Required action
Write the records out exactly, so that no picture remains in the copy.

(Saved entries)
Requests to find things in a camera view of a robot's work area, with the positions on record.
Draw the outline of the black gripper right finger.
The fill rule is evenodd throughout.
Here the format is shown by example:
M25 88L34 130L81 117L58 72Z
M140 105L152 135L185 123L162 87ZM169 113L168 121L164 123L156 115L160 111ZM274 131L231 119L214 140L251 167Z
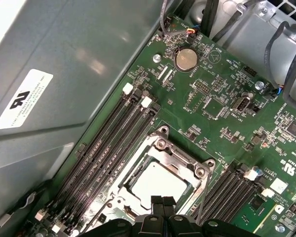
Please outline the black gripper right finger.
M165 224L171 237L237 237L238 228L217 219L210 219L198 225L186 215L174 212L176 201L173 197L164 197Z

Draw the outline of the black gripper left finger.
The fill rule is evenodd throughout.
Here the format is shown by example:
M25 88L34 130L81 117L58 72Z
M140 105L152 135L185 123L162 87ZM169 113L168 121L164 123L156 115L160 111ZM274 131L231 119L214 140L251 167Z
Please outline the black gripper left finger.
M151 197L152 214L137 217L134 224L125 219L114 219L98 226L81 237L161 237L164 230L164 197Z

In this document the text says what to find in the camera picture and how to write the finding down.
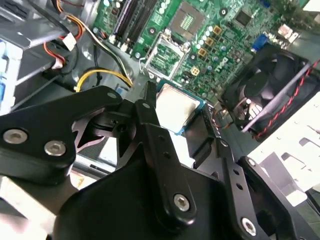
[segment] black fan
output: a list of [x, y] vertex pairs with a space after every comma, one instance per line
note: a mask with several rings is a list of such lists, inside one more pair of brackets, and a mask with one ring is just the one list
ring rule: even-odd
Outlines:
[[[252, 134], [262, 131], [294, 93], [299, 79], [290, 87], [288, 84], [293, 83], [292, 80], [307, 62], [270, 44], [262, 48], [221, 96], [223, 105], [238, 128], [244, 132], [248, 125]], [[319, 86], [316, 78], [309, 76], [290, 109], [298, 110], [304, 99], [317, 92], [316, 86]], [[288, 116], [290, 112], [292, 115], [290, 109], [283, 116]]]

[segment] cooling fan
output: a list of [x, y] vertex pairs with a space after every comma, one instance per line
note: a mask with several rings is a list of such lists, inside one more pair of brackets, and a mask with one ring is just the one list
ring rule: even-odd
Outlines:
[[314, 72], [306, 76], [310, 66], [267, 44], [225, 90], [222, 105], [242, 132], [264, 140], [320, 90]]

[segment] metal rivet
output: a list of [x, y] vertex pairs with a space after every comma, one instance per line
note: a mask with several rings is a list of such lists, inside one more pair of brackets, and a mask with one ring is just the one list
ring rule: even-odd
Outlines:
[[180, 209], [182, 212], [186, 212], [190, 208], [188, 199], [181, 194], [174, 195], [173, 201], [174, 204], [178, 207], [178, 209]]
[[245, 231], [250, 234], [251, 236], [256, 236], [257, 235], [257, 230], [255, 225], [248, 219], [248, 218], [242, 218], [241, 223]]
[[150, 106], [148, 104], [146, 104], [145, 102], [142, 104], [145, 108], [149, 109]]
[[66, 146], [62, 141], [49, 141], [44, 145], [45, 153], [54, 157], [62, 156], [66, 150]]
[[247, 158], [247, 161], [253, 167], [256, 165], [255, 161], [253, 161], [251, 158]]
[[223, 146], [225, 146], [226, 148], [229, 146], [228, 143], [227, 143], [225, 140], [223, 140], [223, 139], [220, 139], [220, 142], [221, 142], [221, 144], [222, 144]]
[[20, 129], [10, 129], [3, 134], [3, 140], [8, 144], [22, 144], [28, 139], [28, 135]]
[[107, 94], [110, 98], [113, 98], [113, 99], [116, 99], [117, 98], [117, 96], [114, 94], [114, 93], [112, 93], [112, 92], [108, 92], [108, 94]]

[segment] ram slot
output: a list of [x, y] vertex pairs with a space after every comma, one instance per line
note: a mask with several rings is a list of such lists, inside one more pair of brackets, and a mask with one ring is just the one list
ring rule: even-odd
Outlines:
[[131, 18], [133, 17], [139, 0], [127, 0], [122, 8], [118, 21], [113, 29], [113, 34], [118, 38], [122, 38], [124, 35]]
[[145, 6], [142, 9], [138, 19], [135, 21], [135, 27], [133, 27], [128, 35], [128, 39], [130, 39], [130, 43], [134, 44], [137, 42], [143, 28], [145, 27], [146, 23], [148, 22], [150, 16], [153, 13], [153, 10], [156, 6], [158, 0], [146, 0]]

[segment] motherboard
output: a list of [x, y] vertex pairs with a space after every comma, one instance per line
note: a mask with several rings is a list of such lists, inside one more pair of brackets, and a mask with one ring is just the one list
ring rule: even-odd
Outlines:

Result of this exercise
Requests to find things in a camera view of a robot's work area, with the positions on record.
Draw the outline of the black gripper right finger.
The fill rule is evenodd throughout.
Here the format is shown by example:
M25 88L34 130L81 117L58 72Z
M140 105L152 135L185 123L162 87ZM169 113L168 121L164 123L156 115L160 111ZM274 131L231 119L214 140L251 167Z
Please outline the black gripper right finger.
M165 224L171 237L237 237L238 228L217 219L210 219L198 225L186 215L174 212L176 201L173 197L164 197Z

Draw the outline of the black gripper left finger.
The fill rule is evenodd throughout.
Here the format is shown by example:
M25 88L34 130L81 117L58 72Z
M140 105L152 135L185 123L162 87ZM169 113L168 121L164 123L156 115L160 111ZM274 131L231 119L214 140L251 167Z
Please outline the black gripper left finger.
M151 197L152 214L137 217L134 224L125 219L114 219L98 226L81 237L161 237L164 230L164 197Z

In this document the text says what to find in the camera picture and how to write the finding down.
[segment] black fan
output: a list of [x, y] vertex pairs with a space after every comma, one instance per line
note: a mask with several rings is a list of such lists, inside one more pair of brackets, and a mask with one ring is just the one list
ring rule: even-odd
Outlines:
[[[252, 134], [262, 131], [294, 93], [299, 79], [290, 87], [288, 84], [293, 83], [292, 80], [307, 62], [270, 44], [262, 48], [221, 96], [223, 105], [238, 128], [244, 132], [248, 125]], [[319, 86], [316, 78], [309, 76], [290, 109], [298, 110], [304, 99], [317, 92], [316, 86]], [[288, 116], [290, 112], [292, 115], [290, 109], [283, 116]]]

[segment] cooling fan
output: a list of [x, y] vertex pairs with a space after every comma, one instance per line
note: a mask with several rings is a list of such lists, inside one more pair of brackets, and a mask with one ring is just the one list
ring rule: even-odd
Outlines:
[[314, 72], [306, 76], [310, 66], [267, 44], [225, 90], [222, 105], [242, 132], [264, 140], [320, 90]]

[segment] metal rivet
output: a list of [x, y] vertex pairs with a space after every comma, one instance per line
note: a mask with several rings is a list of such lists, inside one more pair of brackets, and a mask with one ring is just the one list
ring rule: even-odd
Outlines:
[[180, 209], [182, 212], [186, 212], [190, 208], [188, 199], [181, 194], [174, 195], [173, 201], [174, 204], [178, 207], [178, 209]]
[[245, 231], [250, 234], [251, 236], [256, 236], [257, 235], [257, 230], [255, 225], [248, 219], [248, 218], [242, 218], [241, 223]]
[[150, 106], [148, 104], [146, 104], [145, 102], [142, 104], [145, 108], [149, 109]]
[[66, 146], [62, 141], [49, 141], [44, 145], [45, 153], [54, 157], [62, 156], [66, 150]]
[[247, 158], [247, 161], [253, 167], [256, 165], [255, 161], [253, 161], [251, 158]]
[[223, 146], [225, 146], [226, 148], [229, 146], [228, 143], [227, 143], [225, 140], [223, 140], [223, 139], [220, 139], [220, 142], [221, 142], [221, 144], [222, 144]]
[[20, 129], [10, 129], [3, 134], [3, 140], [8, 144], [22, 144], [28, 139], [28, 135]]
[[107, 94], [110, 98], [113, 98], [113, 99], [116, 99], [117, 98], [117, 96], [114, 94], [114, 93], [112, 93], [112, 92], [108, 92], [108, 94]]

[segment] ram slot
output: a list of [x, y] vertex pairs with a space after every comma, one instance per line
note: a mask with several rings is a list of such lists, inside one more pair of brackets, and a mask with one ring is just the one list
ring rule: even-odd
Outlines:
[[131, 18], [133, 17], [139, 0], [127, 0], [122, 8], [118, 21], [113, 29], [113, 34], [118, 38], [122, 38], [124, 35]]
[[145, 6], [142, 9], [138, 19], [135, 21], [135, 27], [133, 27], [128, 35], [128, 39], [130, 39], [130, 43], [134, 44], [137, 42], [143, 28], [145, 27], [146, 23], [148, 22], [150, 16], [153, 13], [153, 10], [156, 6], [158, 0], [146, 0]]

[segment] motherboard
output: a list of [x, y] vertex pairs with a space after every comma, one instance per line
note: a mask with several rings is a list of such lists, inside one more pair of brackets, and a mask with one ring is just the one list
ring rule: even-odd
Outlines:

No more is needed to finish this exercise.